_The problem_
Repeat what the lines below say, word for word, and skip every image.

_Data section_
******

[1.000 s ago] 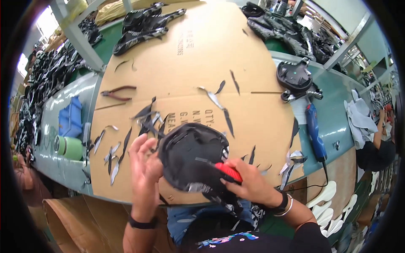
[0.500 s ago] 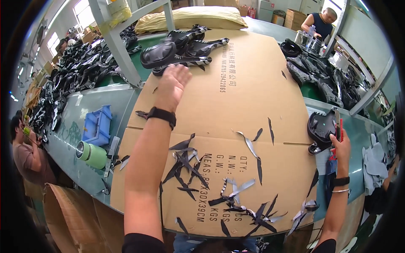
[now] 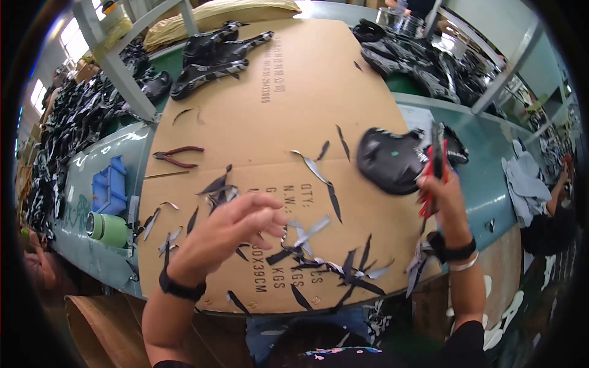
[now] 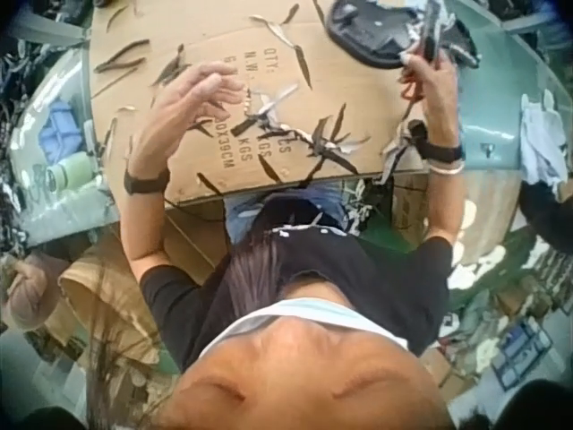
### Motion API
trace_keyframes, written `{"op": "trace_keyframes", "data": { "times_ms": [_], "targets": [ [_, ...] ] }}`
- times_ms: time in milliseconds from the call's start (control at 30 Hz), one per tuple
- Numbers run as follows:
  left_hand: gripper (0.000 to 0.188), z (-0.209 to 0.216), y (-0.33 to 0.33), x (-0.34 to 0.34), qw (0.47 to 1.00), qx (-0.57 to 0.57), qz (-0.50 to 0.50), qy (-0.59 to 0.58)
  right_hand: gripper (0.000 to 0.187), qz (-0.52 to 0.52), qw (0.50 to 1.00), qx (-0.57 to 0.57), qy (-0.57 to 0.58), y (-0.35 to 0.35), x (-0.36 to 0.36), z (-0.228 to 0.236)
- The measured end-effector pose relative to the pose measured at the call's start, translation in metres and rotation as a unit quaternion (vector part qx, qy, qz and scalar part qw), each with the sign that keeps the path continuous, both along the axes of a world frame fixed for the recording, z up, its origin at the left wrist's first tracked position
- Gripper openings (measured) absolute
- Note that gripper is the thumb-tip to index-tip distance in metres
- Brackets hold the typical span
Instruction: The person trims excess material from the edges of bicycle seats using a utility knife. After finishing each seat, the person places it onto a pile on the assembly line and picks up another to repeat the process.
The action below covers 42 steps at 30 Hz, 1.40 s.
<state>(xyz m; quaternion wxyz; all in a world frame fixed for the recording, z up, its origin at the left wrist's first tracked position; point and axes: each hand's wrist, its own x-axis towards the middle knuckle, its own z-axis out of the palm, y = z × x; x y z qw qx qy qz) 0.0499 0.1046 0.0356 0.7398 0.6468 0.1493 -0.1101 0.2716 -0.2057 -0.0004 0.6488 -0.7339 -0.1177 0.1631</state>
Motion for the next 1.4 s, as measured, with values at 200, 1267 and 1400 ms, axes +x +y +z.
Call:
{"op": "trace_keyframes", "data": {
  "times_ms": [200,1267,1400],
  "targets": [
    [0.07,-0.061,-0.052,-0.072,0.969,-0.185,0.161,-0.034,0.032,0.279,0.957,-0.019,0.079,0.013,-0.148,0.0],
    [0.07,-0.072,-0.075,-0.059,0.828,0.519,-0.088,-0.194,0.071,0.317,0.841,-0.301,-0.319,-0.027,-0.251,-0.052],
    [0.066,-0.07,-0.079,-0.065,0.829,0.528,-0.073,-0.172,0.074,0.274,0.866,-0.337,-0.249,-0.035,-0.276,-0.05]
  ]
}}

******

_Reply_
[1.000 s ago] 
[0.500 s ago] 
[now] 
[now] 
### Motion API
trace_keyframes, written `{"op": "trace_keyframes", "data": { "times_ms": [_], "targets": [ [_, ...] ] }}`
- times_ms: time in milliseconds from the call's start (control at 30 Hz), one per tuple
- Numbers run as follows:
  left_hand: gripper (0.000 to 0.188), z (-0.209 to 0.216), y (-0.33 to 0.33), x (-0.34 to 0.34), qw (0.47 to 1.00), qx (-0.57 to 0.57), qz (-0.50 to 0.50), qy (-0.59 to 0.58)
  right_hand: gripper (0.000 to 0.187), qz (-0.52 to 0.52), qw (0.50 to 1.00), qx (-0.57 to 0.57), qy (-0.57 to 0.58), y (-0.35 to 0.35), x (-0.36 to 0.36), z (-0.228 to 0.236)
- The measured end-effector pose relative to the pose measured at the call's start, translation in metres and rotation as a unit quaternion (vector part qx, qy, qz and scalar part qw), each with the sign that keeps the path continuous, both along the axes of a world frame fixed for the recording, z up, its origin at the left wrist's first tracked position
- Gripper openings (measured) absolute
- Note that gripper is the thumb-tip to index-tip distance in metres
- Brackets hold the typical span
Instruction: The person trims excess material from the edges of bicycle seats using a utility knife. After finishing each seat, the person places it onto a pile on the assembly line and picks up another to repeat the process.
The action below covers 42 steps at 30 Hz, 1.40 s.
<state>(xyz m; quaternion wxyz; all in a world frame fixed for the recording, z up, its origin at the left wrist's first tracked position; point and axes: each hand's wrist, its own x-axis towards the middle knuckle, its own z-axis out of the palm, y = z × x; x y z qw qx qy qz) 0.0499 0.1046 0.0356 0.7398 0.6468 0.1493 -0.1101 0.2716 -0.2057 -0.0004 0.6488 -0.7339 -0.1177 0.1631</state>
Motion for the next 1.4 s, as measured, with values at 200, 1267 and 1400 ms, axes +x +y +z.
Call:
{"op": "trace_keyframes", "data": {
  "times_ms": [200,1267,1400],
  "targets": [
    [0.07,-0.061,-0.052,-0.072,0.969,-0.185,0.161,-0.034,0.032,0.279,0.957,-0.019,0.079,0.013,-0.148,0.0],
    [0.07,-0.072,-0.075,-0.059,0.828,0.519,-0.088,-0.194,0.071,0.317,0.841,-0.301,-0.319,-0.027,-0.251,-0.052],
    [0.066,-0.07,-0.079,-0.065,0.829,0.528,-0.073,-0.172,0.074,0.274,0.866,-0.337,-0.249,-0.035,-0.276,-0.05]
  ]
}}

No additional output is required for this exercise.